**WHAT YOU SHOULD DO**: Lines holding the string "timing" are the ones to copy; find them all in the data.

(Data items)
- - -

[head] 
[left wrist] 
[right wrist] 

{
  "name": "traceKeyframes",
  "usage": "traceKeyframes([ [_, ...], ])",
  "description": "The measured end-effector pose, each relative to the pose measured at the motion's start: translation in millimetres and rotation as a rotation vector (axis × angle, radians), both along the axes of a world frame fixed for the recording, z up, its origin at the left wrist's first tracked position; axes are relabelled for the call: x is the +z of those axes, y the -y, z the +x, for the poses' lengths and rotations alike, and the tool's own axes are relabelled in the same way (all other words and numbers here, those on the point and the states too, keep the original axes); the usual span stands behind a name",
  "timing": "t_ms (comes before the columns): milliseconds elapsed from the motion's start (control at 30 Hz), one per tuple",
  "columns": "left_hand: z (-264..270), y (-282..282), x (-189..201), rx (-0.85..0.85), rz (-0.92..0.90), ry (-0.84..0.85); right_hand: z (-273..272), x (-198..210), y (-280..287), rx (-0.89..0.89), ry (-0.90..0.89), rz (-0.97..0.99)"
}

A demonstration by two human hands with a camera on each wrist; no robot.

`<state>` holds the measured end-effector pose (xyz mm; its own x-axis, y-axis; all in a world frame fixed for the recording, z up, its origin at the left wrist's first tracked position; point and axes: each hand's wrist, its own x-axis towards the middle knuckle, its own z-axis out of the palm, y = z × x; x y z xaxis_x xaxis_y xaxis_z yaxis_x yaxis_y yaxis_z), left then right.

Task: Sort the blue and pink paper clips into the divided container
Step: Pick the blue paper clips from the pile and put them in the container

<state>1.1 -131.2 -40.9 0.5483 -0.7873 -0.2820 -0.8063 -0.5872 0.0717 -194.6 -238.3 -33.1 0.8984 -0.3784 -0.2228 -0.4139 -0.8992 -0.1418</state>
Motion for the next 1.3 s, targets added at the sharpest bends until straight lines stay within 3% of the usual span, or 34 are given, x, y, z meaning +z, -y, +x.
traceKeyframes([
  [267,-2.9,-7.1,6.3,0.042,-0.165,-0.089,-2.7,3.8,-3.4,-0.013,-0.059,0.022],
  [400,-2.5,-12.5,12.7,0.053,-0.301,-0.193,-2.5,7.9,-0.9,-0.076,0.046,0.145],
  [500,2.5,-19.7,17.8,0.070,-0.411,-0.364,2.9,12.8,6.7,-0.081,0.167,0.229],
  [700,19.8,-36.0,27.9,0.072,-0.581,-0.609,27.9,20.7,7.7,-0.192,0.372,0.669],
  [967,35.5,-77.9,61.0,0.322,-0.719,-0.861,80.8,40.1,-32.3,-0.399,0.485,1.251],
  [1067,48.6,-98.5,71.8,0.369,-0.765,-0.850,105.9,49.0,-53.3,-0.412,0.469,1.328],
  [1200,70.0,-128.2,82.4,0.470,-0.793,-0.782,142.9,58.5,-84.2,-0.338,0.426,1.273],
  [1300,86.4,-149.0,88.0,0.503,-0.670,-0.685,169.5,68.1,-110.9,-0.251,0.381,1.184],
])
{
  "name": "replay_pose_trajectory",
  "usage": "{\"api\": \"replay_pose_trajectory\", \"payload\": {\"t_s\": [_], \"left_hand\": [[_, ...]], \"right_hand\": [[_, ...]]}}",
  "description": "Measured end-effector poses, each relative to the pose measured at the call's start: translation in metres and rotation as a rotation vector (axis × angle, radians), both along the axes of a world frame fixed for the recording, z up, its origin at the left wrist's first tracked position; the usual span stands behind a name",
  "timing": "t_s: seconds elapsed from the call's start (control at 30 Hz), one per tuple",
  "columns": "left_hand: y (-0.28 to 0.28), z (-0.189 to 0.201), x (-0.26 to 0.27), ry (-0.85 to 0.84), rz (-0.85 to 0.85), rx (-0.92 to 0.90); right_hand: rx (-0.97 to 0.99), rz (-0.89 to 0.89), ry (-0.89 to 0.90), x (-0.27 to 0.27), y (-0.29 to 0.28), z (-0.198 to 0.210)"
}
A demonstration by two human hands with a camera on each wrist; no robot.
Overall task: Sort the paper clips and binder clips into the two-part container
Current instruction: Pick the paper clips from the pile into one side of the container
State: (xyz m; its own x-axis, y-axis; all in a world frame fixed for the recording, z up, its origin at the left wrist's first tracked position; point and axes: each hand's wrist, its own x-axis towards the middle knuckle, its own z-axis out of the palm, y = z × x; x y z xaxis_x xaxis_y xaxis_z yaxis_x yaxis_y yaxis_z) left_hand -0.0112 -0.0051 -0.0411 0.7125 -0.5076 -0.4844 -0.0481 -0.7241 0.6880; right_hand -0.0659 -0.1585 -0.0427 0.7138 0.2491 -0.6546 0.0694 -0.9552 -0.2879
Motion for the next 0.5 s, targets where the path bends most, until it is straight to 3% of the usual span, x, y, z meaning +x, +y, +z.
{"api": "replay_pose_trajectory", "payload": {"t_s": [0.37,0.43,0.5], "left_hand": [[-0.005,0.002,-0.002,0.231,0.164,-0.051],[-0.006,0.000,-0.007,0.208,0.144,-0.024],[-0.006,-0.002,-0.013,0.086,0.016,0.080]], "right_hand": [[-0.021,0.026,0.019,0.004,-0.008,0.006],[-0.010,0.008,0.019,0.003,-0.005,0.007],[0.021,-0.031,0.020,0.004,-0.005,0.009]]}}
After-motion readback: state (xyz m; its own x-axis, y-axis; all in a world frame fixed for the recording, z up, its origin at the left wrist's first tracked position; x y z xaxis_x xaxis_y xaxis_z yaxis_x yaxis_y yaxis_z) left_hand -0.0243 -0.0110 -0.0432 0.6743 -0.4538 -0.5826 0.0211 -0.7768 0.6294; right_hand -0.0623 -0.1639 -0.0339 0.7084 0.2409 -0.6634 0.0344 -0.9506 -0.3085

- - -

**RESULT**:
  "timing": "t_ms (comes before the columns): milliseconds elapsed from the motion's start (control at 30 Hz), one per tuple",
  "timing": "t_s: seconds elapsed from the call's start (control at 30 Hz), one per tuple",

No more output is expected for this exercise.